## [Exercise]
The reply should be a single number: the count of lines below that contain the word "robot".

## [Given data]
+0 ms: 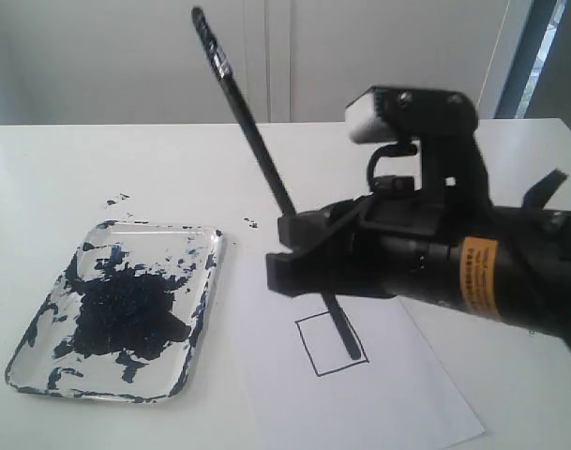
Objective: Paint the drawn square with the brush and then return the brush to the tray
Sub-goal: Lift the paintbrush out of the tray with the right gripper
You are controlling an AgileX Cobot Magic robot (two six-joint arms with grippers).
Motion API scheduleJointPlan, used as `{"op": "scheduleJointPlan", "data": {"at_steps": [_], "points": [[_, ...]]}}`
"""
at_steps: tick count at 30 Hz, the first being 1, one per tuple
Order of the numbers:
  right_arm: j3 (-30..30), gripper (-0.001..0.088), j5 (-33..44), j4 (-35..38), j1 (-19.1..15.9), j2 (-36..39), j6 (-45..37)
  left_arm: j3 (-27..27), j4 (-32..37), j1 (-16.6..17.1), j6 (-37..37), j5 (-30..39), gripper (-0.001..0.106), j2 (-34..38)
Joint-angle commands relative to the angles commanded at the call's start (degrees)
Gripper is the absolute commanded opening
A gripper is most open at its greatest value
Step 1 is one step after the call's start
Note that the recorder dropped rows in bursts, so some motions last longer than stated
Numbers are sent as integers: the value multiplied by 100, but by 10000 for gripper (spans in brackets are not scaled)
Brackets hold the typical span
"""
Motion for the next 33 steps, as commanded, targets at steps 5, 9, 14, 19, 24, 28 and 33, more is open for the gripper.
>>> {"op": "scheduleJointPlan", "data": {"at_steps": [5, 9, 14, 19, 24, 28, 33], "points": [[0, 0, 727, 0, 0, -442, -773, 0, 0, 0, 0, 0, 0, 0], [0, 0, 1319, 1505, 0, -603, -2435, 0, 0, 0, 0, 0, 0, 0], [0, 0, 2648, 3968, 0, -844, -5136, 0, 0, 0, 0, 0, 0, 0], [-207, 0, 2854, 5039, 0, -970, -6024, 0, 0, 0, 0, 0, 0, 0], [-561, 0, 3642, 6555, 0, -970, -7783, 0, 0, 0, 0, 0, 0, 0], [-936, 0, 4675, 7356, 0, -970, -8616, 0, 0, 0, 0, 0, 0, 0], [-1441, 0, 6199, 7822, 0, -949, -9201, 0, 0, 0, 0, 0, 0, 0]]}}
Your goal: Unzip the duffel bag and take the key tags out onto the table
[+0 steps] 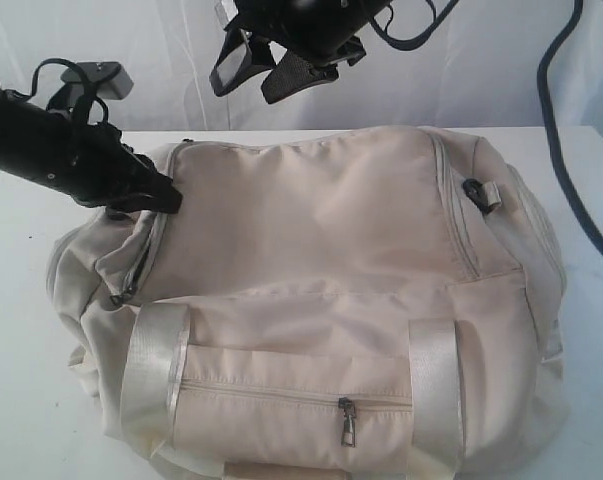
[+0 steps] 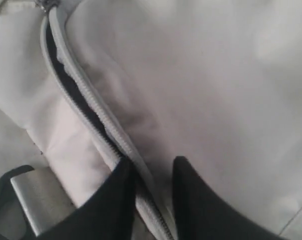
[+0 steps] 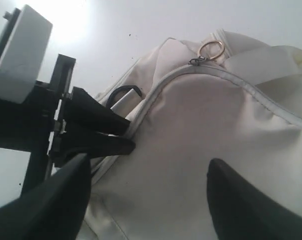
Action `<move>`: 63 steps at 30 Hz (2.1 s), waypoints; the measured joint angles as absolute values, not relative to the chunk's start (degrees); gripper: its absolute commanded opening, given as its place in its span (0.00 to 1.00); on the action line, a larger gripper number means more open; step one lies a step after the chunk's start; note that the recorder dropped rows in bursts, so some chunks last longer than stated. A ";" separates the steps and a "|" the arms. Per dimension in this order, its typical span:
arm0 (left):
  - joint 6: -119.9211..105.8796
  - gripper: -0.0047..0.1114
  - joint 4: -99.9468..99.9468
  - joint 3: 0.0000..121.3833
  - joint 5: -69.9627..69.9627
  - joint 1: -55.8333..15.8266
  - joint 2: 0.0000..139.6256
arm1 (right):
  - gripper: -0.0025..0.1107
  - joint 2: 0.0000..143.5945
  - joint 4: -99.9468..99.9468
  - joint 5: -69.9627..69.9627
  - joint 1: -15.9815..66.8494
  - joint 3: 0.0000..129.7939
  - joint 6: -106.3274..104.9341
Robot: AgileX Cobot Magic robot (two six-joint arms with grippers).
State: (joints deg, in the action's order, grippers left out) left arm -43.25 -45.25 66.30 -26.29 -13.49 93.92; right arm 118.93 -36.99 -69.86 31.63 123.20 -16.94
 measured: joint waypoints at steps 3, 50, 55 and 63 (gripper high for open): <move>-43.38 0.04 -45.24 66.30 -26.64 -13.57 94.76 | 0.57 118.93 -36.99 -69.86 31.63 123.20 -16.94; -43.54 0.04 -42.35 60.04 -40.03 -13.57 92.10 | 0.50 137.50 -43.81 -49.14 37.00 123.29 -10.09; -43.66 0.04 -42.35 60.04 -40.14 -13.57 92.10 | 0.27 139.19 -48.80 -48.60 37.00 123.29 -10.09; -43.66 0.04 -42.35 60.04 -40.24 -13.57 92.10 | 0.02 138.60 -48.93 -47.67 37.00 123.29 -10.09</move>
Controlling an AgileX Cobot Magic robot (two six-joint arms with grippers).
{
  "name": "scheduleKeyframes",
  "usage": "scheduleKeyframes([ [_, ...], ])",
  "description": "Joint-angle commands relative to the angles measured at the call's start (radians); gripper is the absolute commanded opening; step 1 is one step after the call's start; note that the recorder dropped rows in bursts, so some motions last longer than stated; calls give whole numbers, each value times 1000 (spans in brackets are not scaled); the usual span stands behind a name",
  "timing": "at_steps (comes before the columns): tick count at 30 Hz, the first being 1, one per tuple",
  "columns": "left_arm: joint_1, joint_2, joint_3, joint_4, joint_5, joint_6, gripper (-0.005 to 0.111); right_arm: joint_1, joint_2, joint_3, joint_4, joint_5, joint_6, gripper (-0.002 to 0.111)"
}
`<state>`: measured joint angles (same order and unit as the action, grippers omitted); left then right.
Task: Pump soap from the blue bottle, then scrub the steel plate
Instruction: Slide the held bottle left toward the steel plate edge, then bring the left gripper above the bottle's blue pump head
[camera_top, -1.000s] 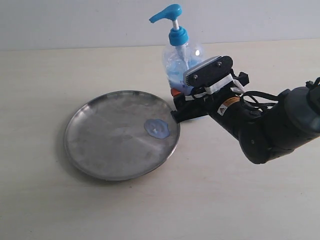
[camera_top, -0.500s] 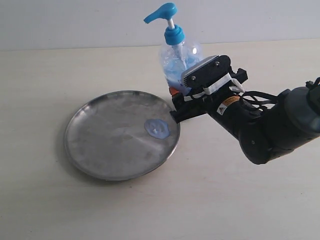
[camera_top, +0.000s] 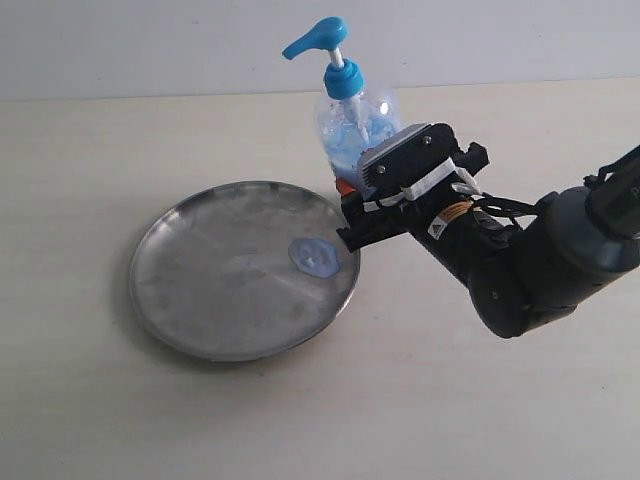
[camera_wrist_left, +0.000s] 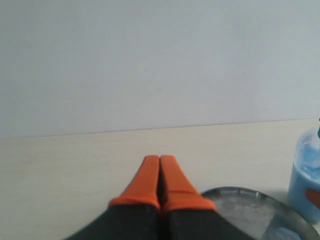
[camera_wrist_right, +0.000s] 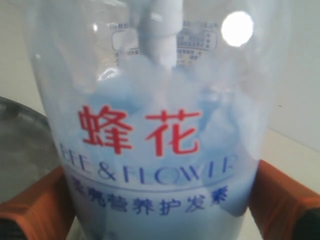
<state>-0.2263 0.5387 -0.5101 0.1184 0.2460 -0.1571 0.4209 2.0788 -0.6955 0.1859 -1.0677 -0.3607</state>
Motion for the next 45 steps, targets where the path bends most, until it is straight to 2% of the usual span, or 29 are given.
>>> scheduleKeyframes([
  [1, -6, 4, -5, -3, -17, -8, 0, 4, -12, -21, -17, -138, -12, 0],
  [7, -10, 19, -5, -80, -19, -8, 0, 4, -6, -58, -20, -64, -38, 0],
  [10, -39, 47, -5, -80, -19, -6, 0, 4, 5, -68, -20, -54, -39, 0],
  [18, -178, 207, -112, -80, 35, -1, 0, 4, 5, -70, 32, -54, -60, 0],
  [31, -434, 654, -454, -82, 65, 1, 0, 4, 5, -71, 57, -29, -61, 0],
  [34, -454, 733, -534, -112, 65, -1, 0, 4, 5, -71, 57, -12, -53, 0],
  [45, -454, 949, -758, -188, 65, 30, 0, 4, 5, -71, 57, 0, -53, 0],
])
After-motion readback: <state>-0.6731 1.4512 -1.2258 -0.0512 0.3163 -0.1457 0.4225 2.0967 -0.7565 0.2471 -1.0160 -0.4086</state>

## [Solution for this problem]
3